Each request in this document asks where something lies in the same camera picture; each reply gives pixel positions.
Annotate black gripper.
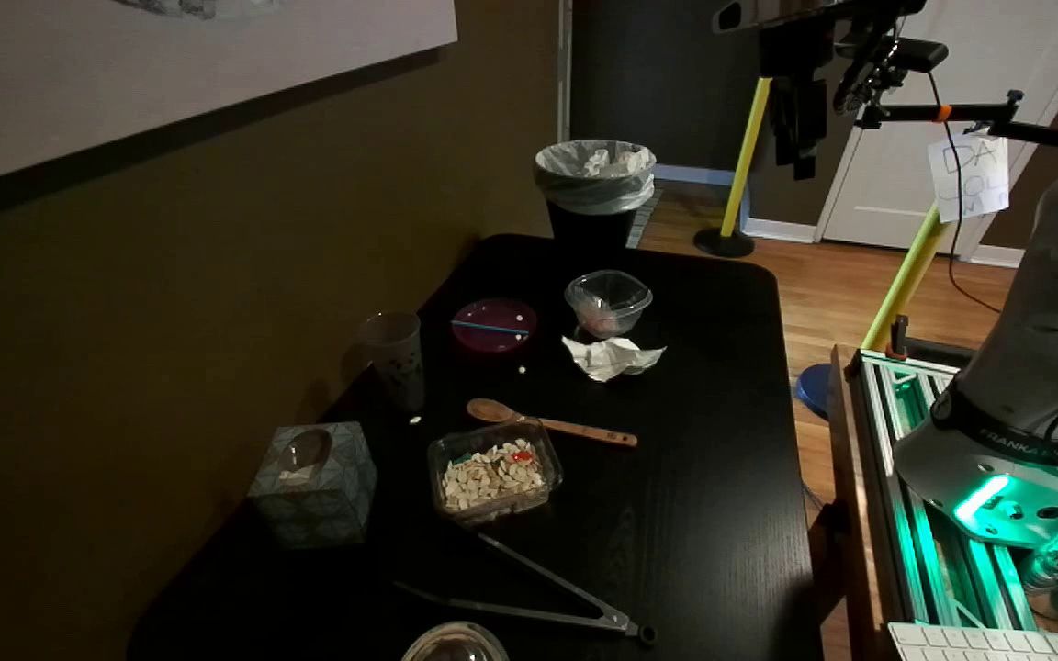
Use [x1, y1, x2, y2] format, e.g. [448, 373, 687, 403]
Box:
[756, 10, 859, 185]

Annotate silver metal bowl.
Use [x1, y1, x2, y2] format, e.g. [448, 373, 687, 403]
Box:
[397, 616, 510, 661]

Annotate crumpled white tissue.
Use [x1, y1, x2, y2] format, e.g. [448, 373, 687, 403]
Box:
[560, 330, 667, 385]

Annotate red round bowl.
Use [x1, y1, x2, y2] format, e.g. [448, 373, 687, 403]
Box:
[448, 296, 544, 359]

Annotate patterned grey tissue box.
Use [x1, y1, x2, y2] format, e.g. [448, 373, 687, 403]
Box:
[246, 419, 382, 551]

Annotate yellow pole with black base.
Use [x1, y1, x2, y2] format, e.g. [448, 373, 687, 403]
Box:
[692, 75, 780, 263]

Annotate yellow green foam pole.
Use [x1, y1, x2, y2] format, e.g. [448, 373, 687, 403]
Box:
[855, 205, 954, 359]

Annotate white paper sheet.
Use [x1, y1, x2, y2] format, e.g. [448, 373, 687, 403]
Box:
[927, 128, 1015, 223]

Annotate black trash can white liner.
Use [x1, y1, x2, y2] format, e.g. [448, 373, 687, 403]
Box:
[532, 138, 660, 270]

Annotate white door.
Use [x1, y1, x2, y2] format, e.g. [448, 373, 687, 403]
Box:
[819, 0, 1058, 258]

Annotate blue round disc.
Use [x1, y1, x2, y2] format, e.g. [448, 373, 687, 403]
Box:
[794, 359, 846, 423]

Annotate glass cup dark contents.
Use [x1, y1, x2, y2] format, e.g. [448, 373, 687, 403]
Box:
[563, 270, 659, 343]

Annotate wooden spoon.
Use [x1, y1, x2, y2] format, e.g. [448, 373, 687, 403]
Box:
[463, 393, 642, 451]

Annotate white seed mix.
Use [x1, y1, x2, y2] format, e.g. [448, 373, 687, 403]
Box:
[436, 438, 552, 513]

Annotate clear drinking glass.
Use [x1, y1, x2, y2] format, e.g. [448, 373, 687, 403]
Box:
[358, 310, 429, 419]

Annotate glass container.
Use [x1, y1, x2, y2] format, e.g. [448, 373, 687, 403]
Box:
[423, 423, 566, 528]

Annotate metal tongs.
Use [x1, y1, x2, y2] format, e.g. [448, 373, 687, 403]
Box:
[390, 526, 659, 647]

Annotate white grid panel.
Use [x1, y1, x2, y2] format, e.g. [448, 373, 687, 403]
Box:
[881, 622, 1058, 661]

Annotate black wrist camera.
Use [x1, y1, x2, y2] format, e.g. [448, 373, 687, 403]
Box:
[852, 29, 953, 112]

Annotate thin hanging cable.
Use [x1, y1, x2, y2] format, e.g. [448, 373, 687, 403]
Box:
[927, 69, 1015, 316]

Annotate black camera stand rod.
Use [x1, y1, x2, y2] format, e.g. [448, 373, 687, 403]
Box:
[855, 87, 1058, 162]

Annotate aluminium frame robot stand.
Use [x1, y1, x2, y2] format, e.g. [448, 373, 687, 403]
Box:
[830, 345, 1058, 661]

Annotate white board with dark frame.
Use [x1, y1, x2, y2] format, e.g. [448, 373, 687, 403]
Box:
[0, 0, 463, 200]

----

Show, from the material above, each line that includes the string "frame".

Annotate aluminium frame robot stand.
Annotate white board with dark frame.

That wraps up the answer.